What you will do
Please copy the leading lines of the entries below exactly, concluding with the line in which "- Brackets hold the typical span" occurs.

Materials provided

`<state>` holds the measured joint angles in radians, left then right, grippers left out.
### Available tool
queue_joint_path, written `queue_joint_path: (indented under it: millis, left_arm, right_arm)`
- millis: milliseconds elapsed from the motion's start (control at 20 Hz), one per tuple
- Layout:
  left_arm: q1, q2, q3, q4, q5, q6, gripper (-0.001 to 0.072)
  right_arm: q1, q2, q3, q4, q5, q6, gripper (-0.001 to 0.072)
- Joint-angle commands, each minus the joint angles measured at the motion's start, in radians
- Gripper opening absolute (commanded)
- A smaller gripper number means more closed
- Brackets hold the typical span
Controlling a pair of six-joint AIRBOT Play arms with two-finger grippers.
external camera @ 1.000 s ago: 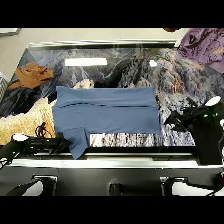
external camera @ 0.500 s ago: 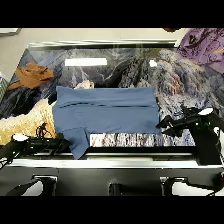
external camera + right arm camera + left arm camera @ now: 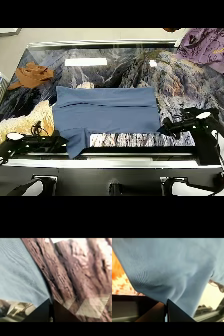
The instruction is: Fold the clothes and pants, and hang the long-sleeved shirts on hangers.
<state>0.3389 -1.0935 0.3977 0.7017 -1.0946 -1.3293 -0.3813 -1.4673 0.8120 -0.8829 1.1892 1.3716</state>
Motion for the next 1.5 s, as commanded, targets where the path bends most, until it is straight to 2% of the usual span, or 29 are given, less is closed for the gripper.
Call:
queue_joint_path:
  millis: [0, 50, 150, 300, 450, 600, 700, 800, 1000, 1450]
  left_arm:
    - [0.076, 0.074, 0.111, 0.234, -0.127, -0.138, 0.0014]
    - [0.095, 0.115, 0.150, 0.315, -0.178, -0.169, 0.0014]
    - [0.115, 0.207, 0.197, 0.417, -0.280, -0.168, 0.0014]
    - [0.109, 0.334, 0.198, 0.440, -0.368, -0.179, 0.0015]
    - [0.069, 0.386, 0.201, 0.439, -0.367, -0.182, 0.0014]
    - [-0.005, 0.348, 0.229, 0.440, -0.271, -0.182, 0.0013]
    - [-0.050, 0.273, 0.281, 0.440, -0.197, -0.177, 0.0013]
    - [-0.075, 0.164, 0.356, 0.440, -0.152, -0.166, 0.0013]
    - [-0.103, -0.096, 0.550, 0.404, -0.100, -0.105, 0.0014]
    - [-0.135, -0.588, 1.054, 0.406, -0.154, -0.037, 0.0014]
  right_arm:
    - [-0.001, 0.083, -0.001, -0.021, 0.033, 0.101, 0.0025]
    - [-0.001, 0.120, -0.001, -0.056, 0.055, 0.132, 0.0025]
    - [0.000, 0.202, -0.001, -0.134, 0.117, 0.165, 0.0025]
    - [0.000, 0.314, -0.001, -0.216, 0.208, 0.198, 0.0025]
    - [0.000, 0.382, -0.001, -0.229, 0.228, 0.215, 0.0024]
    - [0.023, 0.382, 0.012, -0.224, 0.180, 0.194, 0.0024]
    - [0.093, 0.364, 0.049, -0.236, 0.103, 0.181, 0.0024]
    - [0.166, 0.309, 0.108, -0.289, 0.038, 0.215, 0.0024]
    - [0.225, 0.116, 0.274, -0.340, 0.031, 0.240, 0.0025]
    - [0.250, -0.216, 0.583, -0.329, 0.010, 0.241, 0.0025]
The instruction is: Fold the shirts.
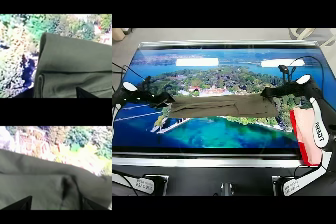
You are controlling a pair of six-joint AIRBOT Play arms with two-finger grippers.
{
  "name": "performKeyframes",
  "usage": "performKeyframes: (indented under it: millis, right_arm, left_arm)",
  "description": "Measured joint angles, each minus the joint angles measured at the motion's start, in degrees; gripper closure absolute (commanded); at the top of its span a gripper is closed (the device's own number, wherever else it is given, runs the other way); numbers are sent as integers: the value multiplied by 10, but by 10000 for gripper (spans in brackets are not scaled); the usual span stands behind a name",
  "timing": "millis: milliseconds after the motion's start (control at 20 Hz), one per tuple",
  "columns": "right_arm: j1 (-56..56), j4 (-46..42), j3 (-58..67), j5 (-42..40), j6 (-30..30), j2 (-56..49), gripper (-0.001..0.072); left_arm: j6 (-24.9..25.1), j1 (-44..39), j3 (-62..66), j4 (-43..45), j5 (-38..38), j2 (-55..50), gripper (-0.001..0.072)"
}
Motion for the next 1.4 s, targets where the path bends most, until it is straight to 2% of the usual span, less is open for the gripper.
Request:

Answer
`<state>` holds the measured joint angles in radians, left then right, grippers left out.
### Available tool
queue_joint_path, written `queue_joint_path: (indented under it: millis, left_arm, right_arm)`
- millis: milliseconds elapsed from the motion's start (control at 20 Hz), one per tuple
- Layout:
  left_arm: q1, q2, q3, q4, q5, q6, gripper (-0.001 to 0.072)
  right_arm: q1, q2, q3, q4, q5, q6, gripper (-0.001 to 0.072)
- Joint-angle commands, each minus the joint angles measured at the motion's start, in radians
- Gripper opening absolute (commanded)
- A smaller gripper number means more closed
- Brackets hold the typical span

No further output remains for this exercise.